Not “one” of the biggest tests. The biggest. This is his moment for real leadership.

It is a moment for foresight over friendship, strength over sentiment, business over benevolence.

Albanese’s own future could rise or fall on how he handles it. And Anthony Albanese is no dope. As painful as it might be for him to admit, he knows his long-time friend and factional ally has to go.

Giles’ position is untenable.

Sacking a mate, though, is one of the toughest things a leader can do. Yet, there is one thing Albanese could do that would be worse. And that is not sacking him.

The immigration omnishambles is no longer about the career of one minister. It is about the future of the Albanese Government.

Mark Riley.
Mark Riley. Credit: Simon Santi/The West Australian

If Albanese doesn’t act swiftly to shift his friend aside then Giles’s problem will become Albanese’s problem.

The story won’t be about a bad minister. It will be about a weak Prime Minister. Weak prime ministers don’t get re-elected.

Voters see a government that doesn’t admit its own mistakes as arrogant. One that doesn’t act when those mistakes slap it in the face is worse than that. It’s negligent.

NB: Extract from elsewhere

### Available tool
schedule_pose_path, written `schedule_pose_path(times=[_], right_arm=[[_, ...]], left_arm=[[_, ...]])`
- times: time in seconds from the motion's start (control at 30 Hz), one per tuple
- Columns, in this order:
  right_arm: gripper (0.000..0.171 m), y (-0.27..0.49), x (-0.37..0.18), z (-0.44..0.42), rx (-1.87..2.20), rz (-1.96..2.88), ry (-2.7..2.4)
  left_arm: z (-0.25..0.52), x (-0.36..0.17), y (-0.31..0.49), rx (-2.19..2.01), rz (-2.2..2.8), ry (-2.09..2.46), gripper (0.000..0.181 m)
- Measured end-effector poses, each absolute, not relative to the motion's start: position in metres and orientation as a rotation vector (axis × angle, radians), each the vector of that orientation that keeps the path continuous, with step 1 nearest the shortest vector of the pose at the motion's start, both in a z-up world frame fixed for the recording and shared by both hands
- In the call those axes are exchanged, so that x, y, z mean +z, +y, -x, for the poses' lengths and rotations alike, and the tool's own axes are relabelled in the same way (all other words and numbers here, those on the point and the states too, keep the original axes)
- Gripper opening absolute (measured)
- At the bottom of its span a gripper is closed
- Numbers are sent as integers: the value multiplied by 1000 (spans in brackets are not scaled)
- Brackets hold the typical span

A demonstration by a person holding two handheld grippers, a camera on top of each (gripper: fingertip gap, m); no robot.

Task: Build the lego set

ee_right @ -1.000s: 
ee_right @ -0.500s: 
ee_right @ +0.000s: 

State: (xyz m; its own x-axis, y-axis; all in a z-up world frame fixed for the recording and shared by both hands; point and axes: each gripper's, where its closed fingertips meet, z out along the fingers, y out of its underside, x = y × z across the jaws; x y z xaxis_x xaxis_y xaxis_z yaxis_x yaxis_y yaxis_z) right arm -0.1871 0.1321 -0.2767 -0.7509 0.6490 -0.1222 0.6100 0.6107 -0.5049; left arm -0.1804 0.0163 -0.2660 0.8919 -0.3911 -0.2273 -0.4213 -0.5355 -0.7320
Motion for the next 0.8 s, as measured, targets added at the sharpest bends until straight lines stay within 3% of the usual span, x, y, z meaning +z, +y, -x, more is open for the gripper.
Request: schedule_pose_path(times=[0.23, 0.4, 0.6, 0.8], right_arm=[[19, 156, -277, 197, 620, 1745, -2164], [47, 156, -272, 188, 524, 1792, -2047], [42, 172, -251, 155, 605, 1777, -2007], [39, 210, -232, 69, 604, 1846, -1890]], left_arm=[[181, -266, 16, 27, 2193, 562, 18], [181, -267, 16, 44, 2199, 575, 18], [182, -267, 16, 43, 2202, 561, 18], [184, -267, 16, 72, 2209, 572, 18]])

This issue is bigger than Anthony Albanese’s friendship with Andrew Giles. Much bigger.

Immigration is a vote changer. And it’s a government changer. The only way to avoid that now is to change the minister. And only a new minister can make the big changes that need to be made so the Government can save face with voters in this crucial policy area.

The revelations about the disastrous impacts of Giles’s introduction of Direction 99 have turned the political temperature up to 100.

That is unsustainable. It was before then. Now it is indisputable.

The High Court’s ruling on NZYQ was a loss in law. It forced the Government’s hand. There was no way it could avoid the release of the criminal detainees involved.

But what it could control was how those detainees were monitored when they were released and how well the community was protected.

On both counts it failed.

This goes from bad to worse to catastrophic.

Giles’ office sought to shift the blame to state courts and the Community Protection Board — a board the minister himself put in place. But the person responsible is Andrew Giles.

That’s what the Westminster system of government demands. It is what ministerial responsibility means.

He is responsible, too, for the disastrous bungling of the former detainees’ visas.

Visa breaches that could have put 10 of them in jail for five years had to be dropped when it was discovered that the visas themselves were invalid.

Again, Giles tried to blame someone else. His office claimed that the visas had been invalid since their original drafting. They briefed senior journalists, including this one, that the drafting had been done under the former Coalition government.

It hadn’t. They had been drafted under the Rudd-Gillard-Rudd government.

The alleged bashing of Perth grandmother Ninette Simons put a face to the abject failure of Giles’ community protection regime.

And now his instructions under Direction 99 have led to three child rapists, one man charged over a murder, several drug runners and goodness knows how many other serious offenders avoiding deportation.

This goes from bad to worse to catastrophic.

Direction 99 asks the Administrative Appeals Tribunal to take the “strength, nature and duration of an individual’s ties to Australia” into “primary consideration” when determining whether they should have their visa withdrawn and be deported.

Giles introduced it in response to New Zealand’s complaints about the large number of Kiwi bikies and others being sent home by the AAT. But its application has been a classic case of “unintended consequences”.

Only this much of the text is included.